MIGRANTI, ERRORI CHE PESANO
Si sta parlando molto in questi giorni del rifiuto da parte di una scuola media di Bolzano di iscrivere uno studente con background migratorio a seguito di una insufficiente conoscenza del tedesco. Questa vicenda è stata definita da parte dell’intendente come «un errore» e, a quanto sembra, è proprio così anche da un punto di vista giuridico. Questa definizione non deve però farci cullare nell’illusione che si tratti necessariamente di un episodio sì deplorevole, ma tutto sommato isolato, non rappresentativo di dinamiche profonde che caratterizzano le nostre società. Tutt’altro. Un gruppo di ricercatori tedeschi ha recentemente mandato ad oltre 18,000 asili nido in Germania una semplice email – scritta in perfetto tedesco – in cui si chiedeva se ci fosse un posto a disposizione e come fare per iscrivere il bambino. Unica differenza tra le email spedite ai diversi asili, il nome del genitore. In alcuni casi si trattava di Andreas Schmidt o Stefanie Müller, in altri di Ömer Yildirim o Fatma Öztürk, chiaramente nomi di origine turca. Questa piccola e, teoricamente, insignificante differenza ha nei fatti due conseguenze. Innanzitutto, la probabilità di ricevere una risposta da parte dell’asilo cala dal 71% al 66%. Una differenza significativa ed ingiustificata, ma che forse alcuni potrebbero giudicare non enorme. Una ulteriore conseguenza, è che, anche quando ricevono una risposta, i genitori con un nome turco si vedono offrire un posto con il 20% in meno di probabilità.
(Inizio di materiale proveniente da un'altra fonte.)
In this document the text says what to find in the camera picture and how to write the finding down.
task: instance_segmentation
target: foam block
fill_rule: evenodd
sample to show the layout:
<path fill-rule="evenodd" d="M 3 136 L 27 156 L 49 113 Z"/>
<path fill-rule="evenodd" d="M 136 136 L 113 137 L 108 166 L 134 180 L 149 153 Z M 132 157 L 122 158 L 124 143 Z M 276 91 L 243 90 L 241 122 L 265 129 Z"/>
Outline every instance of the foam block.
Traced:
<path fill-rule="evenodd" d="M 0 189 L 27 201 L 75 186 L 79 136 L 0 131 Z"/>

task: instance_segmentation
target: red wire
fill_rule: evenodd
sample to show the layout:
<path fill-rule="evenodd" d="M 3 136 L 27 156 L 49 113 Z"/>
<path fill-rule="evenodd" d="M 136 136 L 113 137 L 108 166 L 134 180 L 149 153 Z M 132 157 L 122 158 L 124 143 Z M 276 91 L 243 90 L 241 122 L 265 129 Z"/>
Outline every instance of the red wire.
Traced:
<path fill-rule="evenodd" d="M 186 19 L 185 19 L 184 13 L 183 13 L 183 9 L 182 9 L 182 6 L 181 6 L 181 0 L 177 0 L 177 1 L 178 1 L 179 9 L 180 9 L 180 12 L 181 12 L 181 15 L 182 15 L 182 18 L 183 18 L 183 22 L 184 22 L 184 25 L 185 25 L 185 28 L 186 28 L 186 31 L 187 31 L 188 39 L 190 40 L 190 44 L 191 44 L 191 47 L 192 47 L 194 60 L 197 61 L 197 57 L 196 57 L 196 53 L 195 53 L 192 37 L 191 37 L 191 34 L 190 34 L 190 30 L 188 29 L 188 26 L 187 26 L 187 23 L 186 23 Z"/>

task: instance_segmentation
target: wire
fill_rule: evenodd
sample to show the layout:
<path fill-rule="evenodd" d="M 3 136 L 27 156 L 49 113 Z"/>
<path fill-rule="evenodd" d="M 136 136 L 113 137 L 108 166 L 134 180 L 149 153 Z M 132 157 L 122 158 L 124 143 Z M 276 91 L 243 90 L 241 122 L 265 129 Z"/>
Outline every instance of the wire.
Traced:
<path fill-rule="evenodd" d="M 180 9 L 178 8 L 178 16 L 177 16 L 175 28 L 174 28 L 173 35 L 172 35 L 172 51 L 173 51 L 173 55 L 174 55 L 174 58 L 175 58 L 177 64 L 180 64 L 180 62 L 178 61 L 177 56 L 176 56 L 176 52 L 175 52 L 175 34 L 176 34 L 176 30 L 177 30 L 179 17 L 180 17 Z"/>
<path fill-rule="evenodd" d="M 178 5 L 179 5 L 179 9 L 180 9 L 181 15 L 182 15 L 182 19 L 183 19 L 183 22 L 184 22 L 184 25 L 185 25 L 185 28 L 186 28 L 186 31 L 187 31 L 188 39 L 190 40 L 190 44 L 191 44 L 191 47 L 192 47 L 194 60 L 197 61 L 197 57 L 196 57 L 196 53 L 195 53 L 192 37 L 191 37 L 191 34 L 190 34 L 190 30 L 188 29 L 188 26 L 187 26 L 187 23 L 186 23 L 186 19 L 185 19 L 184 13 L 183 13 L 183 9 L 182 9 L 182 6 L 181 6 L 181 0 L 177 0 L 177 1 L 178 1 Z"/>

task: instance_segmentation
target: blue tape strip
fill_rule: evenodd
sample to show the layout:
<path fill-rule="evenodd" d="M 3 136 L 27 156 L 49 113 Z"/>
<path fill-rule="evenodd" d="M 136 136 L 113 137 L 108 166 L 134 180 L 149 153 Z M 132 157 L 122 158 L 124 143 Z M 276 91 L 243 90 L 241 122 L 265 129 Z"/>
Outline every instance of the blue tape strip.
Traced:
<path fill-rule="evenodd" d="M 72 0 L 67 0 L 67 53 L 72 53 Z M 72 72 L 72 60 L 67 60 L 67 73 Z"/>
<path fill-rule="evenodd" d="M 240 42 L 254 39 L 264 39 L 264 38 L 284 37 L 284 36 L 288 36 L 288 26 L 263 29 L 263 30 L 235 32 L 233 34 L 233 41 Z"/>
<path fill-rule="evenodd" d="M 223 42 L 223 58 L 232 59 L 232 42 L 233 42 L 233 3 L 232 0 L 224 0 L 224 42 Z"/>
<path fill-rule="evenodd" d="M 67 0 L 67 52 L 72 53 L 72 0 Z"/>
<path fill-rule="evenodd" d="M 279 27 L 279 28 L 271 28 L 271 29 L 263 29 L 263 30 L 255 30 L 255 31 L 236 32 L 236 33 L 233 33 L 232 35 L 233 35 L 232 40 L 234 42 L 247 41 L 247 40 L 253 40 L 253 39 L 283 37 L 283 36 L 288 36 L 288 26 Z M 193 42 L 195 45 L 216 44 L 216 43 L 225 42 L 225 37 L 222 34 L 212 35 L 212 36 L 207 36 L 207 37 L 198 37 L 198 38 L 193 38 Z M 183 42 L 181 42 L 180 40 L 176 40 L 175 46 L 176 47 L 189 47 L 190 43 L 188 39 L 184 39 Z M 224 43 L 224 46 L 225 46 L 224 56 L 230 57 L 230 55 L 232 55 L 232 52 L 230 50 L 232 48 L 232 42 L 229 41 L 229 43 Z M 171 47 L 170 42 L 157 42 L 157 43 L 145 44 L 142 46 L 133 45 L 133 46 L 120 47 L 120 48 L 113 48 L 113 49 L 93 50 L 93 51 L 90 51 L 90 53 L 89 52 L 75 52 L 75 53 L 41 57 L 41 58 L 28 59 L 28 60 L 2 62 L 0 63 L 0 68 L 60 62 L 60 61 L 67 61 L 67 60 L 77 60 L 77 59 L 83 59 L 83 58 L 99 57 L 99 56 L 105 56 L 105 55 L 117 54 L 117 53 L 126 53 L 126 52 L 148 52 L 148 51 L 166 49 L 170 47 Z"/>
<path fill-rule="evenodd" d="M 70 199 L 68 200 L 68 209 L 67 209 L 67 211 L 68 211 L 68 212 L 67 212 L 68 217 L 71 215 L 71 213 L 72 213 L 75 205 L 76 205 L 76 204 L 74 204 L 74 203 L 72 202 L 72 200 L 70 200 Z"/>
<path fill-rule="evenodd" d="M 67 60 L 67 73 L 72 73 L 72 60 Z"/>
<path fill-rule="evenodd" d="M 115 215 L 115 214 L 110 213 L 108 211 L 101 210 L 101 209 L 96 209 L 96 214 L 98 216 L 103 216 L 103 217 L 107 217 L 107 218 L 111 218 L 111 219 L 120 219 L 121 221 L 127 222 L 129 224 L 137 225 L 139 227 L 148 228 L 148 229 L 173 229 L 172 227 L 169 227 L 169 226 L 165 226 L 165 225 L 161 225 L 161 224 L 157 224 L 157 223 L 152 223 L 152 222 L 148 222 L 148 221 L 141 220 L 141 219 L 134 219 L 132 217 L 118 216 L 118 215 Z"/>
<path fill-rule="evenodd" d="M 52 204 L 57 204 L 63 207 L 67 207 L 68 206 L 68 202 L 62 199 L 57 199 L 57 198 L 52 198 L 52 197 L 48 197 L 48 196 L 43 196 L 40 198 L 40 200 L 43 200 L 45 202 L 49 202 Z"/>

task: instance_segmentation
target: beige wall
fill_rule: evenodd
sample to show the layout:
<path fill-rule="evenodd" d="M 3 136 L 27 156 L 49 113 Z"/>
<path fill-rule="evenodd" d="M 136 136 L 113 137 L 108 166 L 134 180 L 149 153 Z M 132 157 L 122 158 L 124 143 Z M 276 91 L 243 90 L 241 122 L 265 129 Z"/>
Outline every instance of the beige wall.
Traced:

Vengono messi in lista di attesa con il 2% in meno di probabilità, ricevono inoltre risposte che sono generalmente meno utili e meno incoraggianti. Anche segnalare — attraverso la firma posta in calce all’email — un livello educativo elevato, nello specifico una laurea, non aiuta i genitori con background migratorio, che continuano ad essere ignorati o rifiutati in misura maggiore rispetto ai loro equivalenti con nomi tedeschi.
Pur con le dovute differenze, lo studio richiama quanto successo a Bolzano, evidenziandone la sistematicità. Genitori con background migratorio hanno solitamente meno consapevolezza del contesto, magari perché non hanno loro stessi frequentato le scuole nel paese di residenza, e probabilmente hanno meno accesso a reti sociali da cui attingere per supporto e informazioni. Ecco allora che diventa più facile commettere degli «errori» nei loro confronti.
Negare o rendere più difficile l’accesso all’educazione –—sia essa l’asilo nido o la scuola media — comporta ovviamente minori opportunità per i bambini, con conseguenze di lungo periodo, non solo per le famiglie direttamente coinvolte, ma per la società nel suo complesso, che si condanna da sola ad un impoverimento.